NanoWizard II Allows for First Time True Integration of Optical and Atomic Force Microscopy by JPK Instruments

Topics Covered

Introduction
Integration of Atomic Force Microscope and Inverted Light Microscope
CoverslipHolder and BioCell Designed to Optimise Image Quality
Piezos in JPK Instruments
Testing the Calibration of Optical Images
Conclusion

Introduction

Atomic force microscopy (AFM) and optical microscopy, in particular fluorescence microscopy, make a powerful combination in the study of biological samples. AFM is not subject to Abbe's resolution limit, and can generate images with a much higher resolution than light microscopy. However, as contrast is generated in response to the structural properties of the sample, it can be challenging to detect specific structures in a heterogeneous sample, such as a cell. By combining the two techniques, higher resolution structural information can be generated using AFM. Subsequent correlation with fluorescently labelled markers can provide information about the composition, and consequently the function, of the identified structures.

Integration of Atomic Force Microscope and Inverted Light Microscope

The design of the NanoWizard® and NanoWizard®II AFM from JPK is such that the atomic force microscope is integrated into an inverted light microscope, without affecting its functionality. This allows AFM imaging to be combined with contrast techniques including phase contrast, DIC, laser scanning confocal and TIRF microscopy. An important factor in the efficacy of this integration is that the JPK instruments are tip-scanners. That is, during AFM imaging the sample is held still, while the tip moves in raster fashion over the surface to build the image. In the case of sample-scanning instruments, the sample to be imaged is constantly moving in the optical microscopy picture while AFM scanning is in progress, meaning that true simultaneous imaging is not really possible (figure 1).
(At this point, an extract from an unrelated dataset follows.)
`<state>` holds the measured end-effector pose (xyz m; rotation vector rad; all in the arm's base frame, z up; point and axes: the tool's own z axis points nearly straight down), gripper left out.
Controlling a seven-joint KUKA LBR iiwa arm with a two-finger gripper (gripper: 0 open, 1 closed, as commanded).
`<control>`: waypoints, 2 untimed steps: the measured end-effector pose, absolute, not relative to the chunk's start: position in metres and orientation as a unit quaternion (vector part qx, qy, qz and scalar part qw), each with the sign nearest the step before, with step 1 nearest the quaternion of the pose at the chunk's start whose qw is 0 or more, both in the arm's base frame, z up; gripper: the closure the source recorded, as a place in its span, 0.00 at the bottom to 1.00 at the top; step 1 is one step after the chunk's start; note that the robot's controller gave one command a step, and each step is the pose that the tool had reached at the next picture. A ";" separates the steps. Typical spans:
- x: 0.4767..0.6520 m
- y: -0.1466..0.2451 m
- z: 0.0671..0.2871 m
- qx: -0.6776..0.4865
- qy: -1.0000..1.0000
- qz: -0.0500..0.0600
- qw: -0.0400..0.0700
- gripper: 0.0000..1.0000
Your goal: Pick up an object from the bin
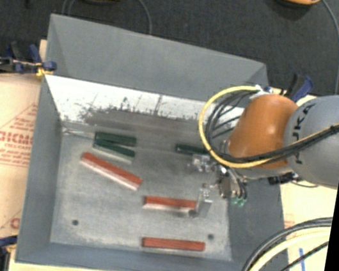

Figure 1. Tip scanner vs sample scanner. The acquisition of epifluorescent images during AFM image acquisition with a tip scanner (A) and a sample scanner (B). As the sample is moving in (B) the fluorescent structures can no longer be imaged without smearing. The same cell is shown in both images.

CoverslipHolder and BioCell Designed to Optimise Image Quality

While these hardware design features are the start of providing true integration there are also other factors that need to be addressed. The first is the sample holder used. As AFM and optical microscopy are fundamentally different techniques (one being based on physical interaction and the other on the diffraction of light) there are different requirements for effective sample supports. For the acquisition of high quality optical images, particularly with high magnification lenses (63x and 100x) it is best to use very thin cover-glass with a thickness of around 170 µm.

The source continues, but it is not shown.